**What you are asked to do:** You are asked to write out the entries exactly as they are given.

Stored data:
==================================================
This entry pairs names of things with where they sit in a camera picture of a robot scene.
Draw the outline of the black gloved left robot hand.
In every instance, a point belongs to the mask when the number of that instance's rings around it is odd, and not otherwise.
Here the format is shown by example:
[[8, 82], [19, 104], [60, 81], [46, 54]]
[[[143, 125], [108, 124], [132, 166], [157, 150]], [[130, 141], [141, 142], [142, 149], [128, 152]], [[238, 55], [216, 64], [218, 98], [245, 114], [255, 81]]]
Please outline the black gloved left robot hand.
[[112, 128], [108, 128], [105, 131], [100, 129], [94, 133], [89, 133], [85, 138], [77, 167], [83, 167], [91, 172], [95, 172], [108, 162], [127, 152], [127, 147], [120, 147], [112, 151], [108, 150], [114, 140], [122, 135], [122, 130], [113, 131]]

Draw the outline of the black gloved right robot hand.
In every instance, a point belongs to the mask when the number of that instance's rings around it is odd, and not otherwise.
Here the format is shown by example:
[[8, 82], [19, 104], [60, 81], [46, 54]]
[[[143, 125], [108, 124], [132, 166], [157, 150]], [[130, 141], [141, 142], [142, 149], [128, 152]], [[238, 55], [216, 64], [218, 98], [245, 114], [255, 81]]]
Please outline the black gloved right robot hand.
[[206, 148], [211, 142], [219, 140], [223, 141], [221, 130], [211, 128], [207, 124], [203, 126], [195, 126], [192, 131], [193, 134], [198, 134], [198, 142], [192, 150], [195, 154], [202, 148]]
==================================================
**Your solution:**
This entry pairs names of things with where they sit in a camera picture of a robot scene.
Draw the outline of the black gloved left robot hand.
In every instance, a point belongs to the mask when the number of that instance's rings around it is odd, and not otherwise.
Here the format is shown by example:
[[8, 82], [19, 104], [60, 81], [46, 54]]
[[[143, 125], [108, 124], [132, 166], [157, 150]], [[130, 141], [141, 142], [142, 149], [128, 152]], [[238, 55], [216, 64], [218, 98], [245, 114], [255, 81]]]
Please outline the black gloved left robot hand.
[[112, 128], [108, 128], [105, 131], [100, 129], [94, 133], [89, 133], [85, 138], [77, 167], [83, 167], [91, 172], [95, 172], [108, 162], [127, 152], [127, 147], [120, 147], [112, 151], [108, 150], [114, 140], [122, 135], [122, 130], [113, 131]]

Draw the outline of the black gloved right robot hand.
In every instance, a point belongs to the mask when the number of that instance's rings around it is odd, and not otherwise.
Here the format is shown by example:
[[8, 82], [19, 104], [60, 81], [46, 54]]
[[[143, 125], [108, 124], [132, 166], [157, 150]], [[130, 141], [141, 142], [142, 149], [128, 152]], [[238, 55], [216, 64], [218, 98], [245, 114], [255, 81]]]
Please outline the black gloved right robot hand.
[[206, 148], [211, 142], [219, 140], [223, 141], [221, 130], [211, 128], [207, 124], [203, 126], [195, 126], [192, 131], [193, 134], [198, 134], [198, 142], [192, 150], [195, 154], [202, 148]]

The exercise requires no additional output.